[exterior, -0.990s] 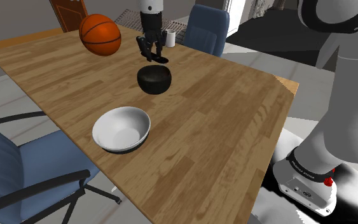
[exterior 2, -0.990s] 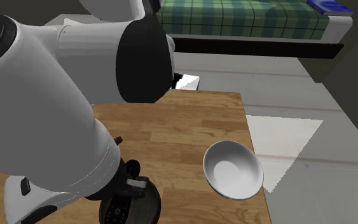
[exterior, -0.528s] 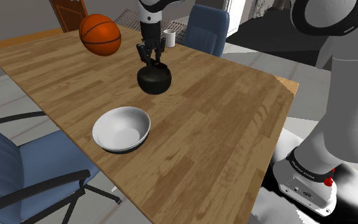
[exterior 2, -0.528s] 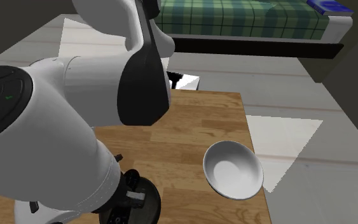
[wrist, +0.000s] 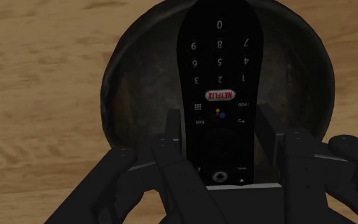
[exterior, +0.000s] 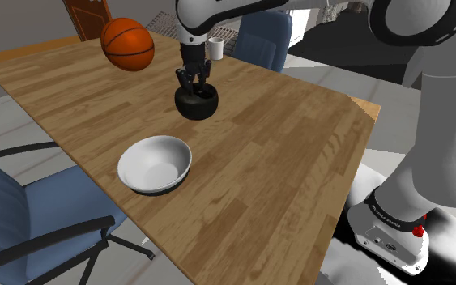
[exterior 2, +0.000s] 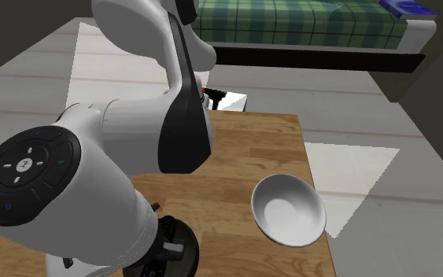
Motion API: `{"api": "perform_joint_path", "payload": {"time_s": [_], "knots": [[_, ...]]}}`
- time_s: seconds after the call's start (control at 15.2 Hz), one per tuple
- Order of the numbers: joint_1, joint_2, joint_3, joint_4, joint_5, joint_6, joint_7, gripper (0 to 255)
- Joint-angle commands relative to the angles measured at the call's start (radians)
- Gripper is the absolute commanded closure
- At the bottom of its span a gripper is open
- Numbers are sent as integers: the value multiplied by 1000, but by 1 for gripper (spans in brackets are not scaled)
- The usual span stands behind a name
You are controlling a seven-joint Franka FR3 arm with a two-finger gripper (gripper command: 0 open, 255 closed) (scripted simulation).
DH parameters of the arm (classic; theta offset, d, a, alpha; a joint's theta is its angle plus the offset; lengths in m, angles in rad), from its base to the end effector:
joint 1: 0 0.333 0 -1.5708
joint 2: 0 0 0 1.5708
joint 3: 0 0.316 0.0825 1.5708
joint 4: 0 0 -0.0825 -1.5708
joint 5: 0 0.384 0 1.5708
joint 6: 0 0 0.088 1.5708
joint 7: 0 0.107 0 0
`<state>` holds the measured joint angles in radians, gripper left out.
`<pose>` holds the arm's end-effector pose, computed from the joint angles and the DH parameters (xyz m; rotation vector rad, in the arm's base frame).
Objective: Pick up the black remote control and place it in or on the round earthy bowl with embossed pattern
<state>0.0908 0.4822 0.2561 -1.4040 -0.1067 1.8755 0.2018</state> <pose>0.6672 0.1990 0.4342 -3.1164 -0.2320 -0.0006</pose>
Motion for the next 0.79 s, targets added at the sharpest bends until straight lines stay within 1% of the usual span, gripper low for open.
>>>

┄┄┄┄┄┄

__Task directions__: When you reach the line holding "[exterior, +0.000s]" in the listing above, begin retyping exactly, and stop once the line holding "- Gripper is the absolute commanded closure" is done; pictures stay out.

__Answer for the task__:
[exterior, +0.000s] 
[exterior 2, +0.000s] 
Motion API: `{"api": "perform_joint_path", "payload": {"time_s": [_], "knots": [[_, ...]]}}`
- time_s: seconds after the call's start (control at 15.2 Hz), one per tuple
- Order of the numbers: joint_1, joint_2, joint_3, joint_4, joint_5, joint_6, joint_7, gripper (0 to 255)
- Joint-angle commands relative to the angles measured at the call's start (radians)
- Gripper is the absolute commanded closure

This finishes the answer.